Sunday, June 27, 2021

June 27, 2021

 There still is little going on in the world in terms of earthquake activity. There has been only a few mag. 5+ over the last couple of days. I was already feeling the affects today and being on the verge of starting. I'm extra tender and sensitive where it feels like splinters of glass are inside me. I cannot stretch a certain way without hurting. I also would feel it deep in my legs, even though that may not be endo-related. I was feeling some pain deep in my side earlier while I was attending 11 O'Clock mass today. I found myself feeling very irritable this afternoon where my temper flared up which does not happen that often anymore. It feels like there should be a lot of serious activity going on in the world any time now. I have been using a massager and plan on going for a walk this evening. I don't want to use the bike this time since I'm extra sensitive and sore now. I am also going to be meditating this evening and will not touch any of the spirits downstairs tonight. I may also skip having coffee in the morning or just drink one small cup and have decaf as a second cup. I ate some fruit this afternoon and drank lemon water. I have 6 days of ibuprofen in my system to help stave the onslaught of pain especially after a lack of seismic energy anywhere. The closest earthquakes that have happened this week to my area were about 100 miles away and were below magnitude 3. They also are not that frequent here either.

9:17 p.m.(CDT)

I went for a walk this evening. I was feeling some deep throbbing pains in my left side again. I feel extra sensitive, almost paranoid about feeling a sudden severe pain. I have felt random pains throughout my body all day, especially as I'm about to start and possibly experiencing issues with my blood and my nerves. I'm not necessarily saying that my body is now susceptible to disease and infection since I'm far away from any plate boundaries and have not been thoroughly combed by seismic waves in a while.
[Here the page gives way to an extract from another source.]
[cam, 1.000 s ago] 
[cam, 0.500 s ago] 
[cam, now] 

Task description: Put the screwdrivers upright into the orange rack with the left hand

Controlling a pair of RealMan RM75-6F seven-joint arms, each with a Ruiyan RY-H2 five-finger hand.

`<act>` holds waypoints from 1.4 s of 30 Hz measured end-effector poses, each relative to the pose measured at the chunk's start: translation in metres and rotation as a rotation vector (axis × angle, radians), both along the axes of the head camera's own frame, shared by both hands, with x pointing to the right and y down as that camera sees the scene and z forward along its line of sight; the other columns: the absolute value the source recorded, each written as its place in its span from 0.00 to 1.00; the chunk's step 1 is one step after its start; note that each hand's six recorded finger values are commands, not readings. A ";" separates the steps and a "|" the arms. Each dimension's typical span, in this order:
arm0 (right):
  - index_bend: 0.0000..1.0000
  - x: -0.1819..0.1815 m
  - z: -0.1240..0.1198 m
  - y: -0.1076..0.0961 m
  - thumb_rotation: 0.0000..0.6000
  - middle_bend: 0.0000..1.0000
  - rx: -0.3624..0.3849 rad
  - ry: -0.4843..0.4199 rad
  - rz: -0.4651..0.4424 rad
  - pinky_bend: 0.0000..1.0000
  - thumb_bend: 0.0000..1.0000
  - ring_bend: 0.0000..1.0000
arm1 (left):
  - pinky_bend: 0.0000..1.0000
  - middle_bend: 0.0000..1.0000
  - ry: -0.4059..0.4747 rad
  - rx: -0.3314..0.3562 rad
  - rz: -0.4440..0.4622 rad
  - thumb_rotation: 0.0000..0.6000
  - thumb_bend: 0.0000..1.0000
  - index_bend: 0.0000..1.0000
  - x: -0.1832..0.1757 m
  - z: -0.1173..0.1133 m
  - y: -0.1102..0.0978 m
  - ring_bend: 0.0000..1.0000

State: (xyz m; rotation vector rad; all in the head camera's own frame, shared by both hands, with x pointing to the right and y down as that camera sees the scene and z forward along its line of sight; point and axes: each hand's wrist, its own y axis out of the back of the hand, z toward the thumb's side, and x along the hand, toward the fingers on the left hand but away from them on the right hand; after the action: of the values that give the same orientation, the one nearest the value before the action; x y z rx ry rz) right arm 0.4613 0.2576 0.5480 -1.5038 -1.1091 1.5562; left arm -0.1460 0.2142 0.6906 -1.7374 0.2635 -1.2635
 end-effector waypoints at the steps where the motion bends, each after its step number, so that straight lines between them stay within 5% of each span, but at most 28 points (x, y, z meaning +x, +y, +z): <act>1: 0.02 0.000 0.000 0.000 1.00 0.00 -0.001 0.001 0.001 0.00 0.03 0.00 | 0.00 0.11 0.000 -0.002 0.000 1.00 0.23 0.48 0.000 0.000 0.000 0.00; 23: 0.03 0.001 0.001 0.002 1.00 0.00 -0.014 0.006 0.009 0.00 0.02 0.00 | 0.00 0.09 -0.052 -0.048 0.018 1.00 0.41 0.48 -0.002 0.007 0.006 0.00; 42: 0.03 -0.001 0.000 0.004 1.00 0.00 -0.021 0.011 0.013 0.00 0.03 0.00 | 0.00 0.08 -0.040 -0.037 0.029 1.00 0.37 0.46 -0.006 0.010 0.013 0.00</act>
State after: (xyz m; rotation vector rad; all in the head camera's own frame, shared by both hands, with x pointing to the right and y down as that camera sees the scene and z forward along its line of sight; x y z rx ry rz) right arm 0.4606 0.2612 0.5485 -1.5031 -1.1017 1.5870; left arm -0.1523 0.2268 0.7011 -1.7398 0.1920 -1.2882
There is definitely a big difference and while my hormones don't feel as unruly and the rage cooled down, I do not feel right inside. I'm planning to go on a trip to Alaska not long from now and I'm going to find out how I will fare there. It is a different tectonic setting than California and it has more earthquakes than California and numerous good-sized ones. As of right now, I know I need to be more proactive with my health and this situation. I certainly don't want to undergo another endo attack like I did last month again. I did not prepare my body well last time. I had some alcohol 5 nights in a row leading up to the period. I was thinking I would get away with it because there had recently been plenty of strong earthquakes in the world. Besides, I noticed there would have to be a lot going on in the days leading up to and during to flush out old trapped energy.